Effects of the Invention As described above, the present invention provides a signal that is either an addition signal, a subtraction signal, or a calculation signal of an addition signal and a subtraction signal of magnetic field strength detection signals provided by a plurality of magnetic field sensors provided around a magnet. A zero-crossing point is calculated by the calculation means, and it is detected by this zero-crossing point that the magnet has reached the intermediate point between the starting starting position and the desired rotational reaching position. Since the timing at which the motor reaches the halfway point is detected, switching control from acceleration to deceleration in magnet rotation drive can be performed accurately, and stopping control at the desired rotational position can be efficiently performed. , for example, set the desired rotational position to 90
' position, it is possible to perform a good regeneration operation. In addition, in the invention according to claim 2, the time required for the magnet to reach the intermediate point from the starting position is measured by the time measuring means. Then, a current is applied to the coil to rotate the magnet in the desired direction from the starting position, and the magnet is gradually accelerated while starting rotation. When the reaching of the halfway point is detected by the magnetic field sensor output, the polarity of the current to the coil is reversed. Since the magnet's rotational speed is slowed down and the current to the coil is stopped when a time equivalent to the measured time has passed after passing the halfway point, the influence of variations in the drive coil's torque etc. can be reduced. This reduces the burden on the hold servo control system and enables efficient position control.
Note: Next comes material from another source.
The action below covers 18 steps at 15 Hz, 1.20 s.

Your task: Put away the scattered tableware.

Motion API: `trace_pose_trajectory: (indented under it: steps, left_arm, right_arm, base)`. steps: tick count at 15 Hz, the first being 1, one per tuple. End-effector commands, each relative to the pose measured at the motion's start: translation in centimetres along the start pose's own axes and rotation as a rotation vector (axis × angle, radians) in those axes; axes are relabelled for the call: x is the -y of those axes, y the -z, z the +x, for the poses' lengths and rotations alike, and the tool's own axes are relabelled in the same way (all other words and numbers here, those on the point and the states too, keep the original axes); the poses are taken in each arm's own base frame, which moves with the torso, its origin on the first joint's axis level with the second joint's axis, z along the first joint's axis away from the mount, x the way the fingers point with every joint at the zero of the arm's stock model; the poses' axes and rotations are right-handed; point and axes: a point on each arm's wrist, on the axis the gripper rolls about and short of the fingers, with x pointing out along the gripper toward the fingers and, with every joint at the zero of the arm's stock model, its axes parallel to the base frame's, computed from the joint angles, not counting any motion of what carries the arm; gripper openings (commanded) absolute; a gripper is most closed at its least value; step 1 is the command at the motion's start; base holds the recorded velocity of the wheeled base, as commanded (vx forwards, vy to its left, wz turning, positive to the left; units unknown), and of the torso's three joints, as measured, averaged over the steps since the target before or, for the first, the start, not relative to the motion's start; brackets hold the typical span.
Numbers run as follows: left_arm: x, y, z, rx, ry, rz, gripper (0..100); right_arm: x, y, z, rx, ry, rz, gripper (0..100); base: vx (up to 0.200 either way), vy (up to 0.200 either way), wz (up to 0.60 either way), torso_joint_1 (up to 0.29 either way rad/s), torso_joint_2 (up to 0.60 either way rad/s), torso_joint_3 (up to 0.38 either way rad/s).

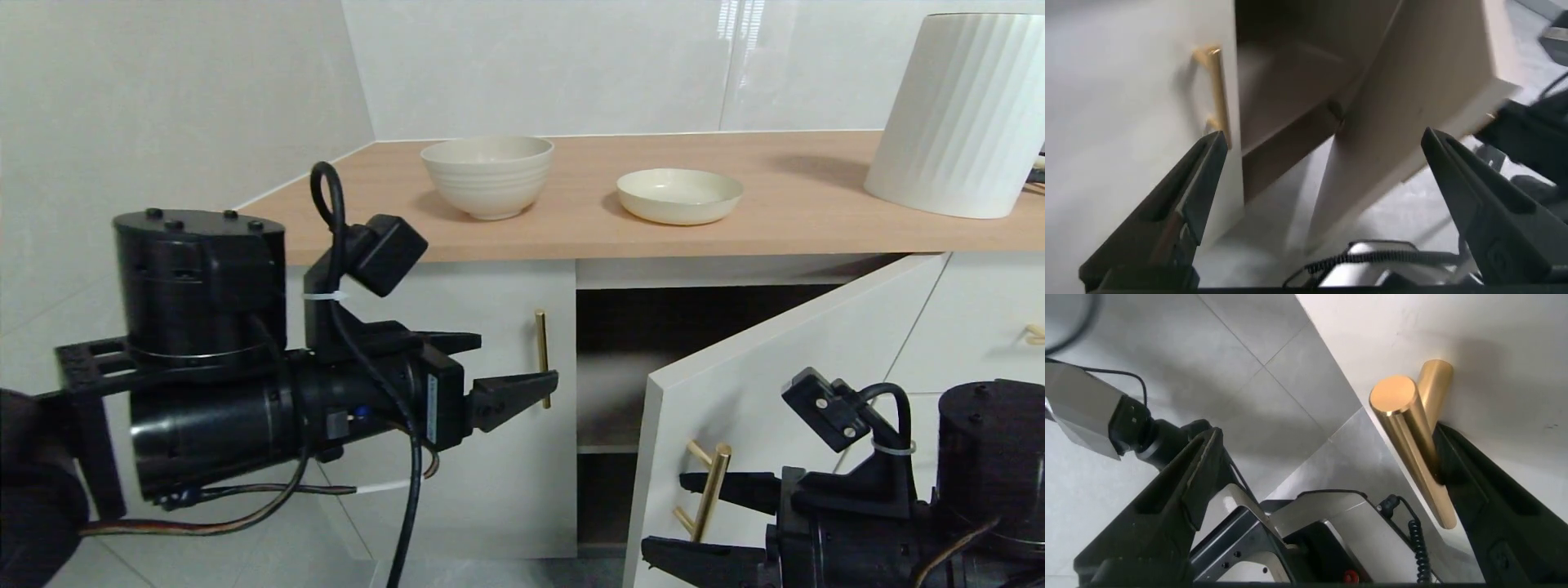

[Brief explanation of drawings]

FIG. 1 is a block diagram showing a first embodiment of the present invention, and FIG.
The figure is an explanatory diagram showing the relationship between the state of the magnet and each signal, Figure 3 is an explanatory diagram showing the relationship between elapsed rotation time, applied current, and rotation speed, and Figure 4 is an explanatory diagram showing examples of generation of various zero-cross signals. 5 is a block diagram showing a modified example, FIG. 6 is an explanatory diagram showing an example of an absolute value signal, and FIG. 7 is a diagram showing a second embodiment of the present invention. FIG. 8 is an explanatory diagram showing the relationship between elapsed rotation time, applied current, and rotational speed. FIG. 9 is a schematic diagram showing a conventional example.

Claims (1)

[Claims] 1. A magnet that faces the surface of a recordable optical disk and is rotatable about a rotation axis parallel to the disk surface; In a magnetic head rotation control device for applying a magnetic field, which includes a coil that is rotationally driven, a plurality of magnetic field sensors are provided around the magnet, and an addition signal, a subtraction signal, or Calculating means is provided for calculating a zero-crossing point of any one of the calculated signals of the addition signal and the subtraction signal, and the magnet reaches an intermediate point between the starting starting position and the target rotational position at this zero-crossing point. What is claimed is: 1. A magnetic head rotation control device, characterized in that the magnetic head rotation control device detects whether 2. A time measuring means is provided to measure the time required for the magnet to reach an intermediate point from the starting position, and a current is applied to the coil to rotate the magnet in a desired direction from the starting position while starting the rotation. When the magnetic field sensor output detects that the intermediate point has been reached by gradually accelerating, the polarity of the current to the coil is reversed to slow down the rotational speed of the magnet so that the time required is equivalent to the time measured by the time measuring means. 2. The magnetic head rotation control device according to claim 1, further comprising: stopping energization of said coil when time has elapsed from passing through an intermediate point.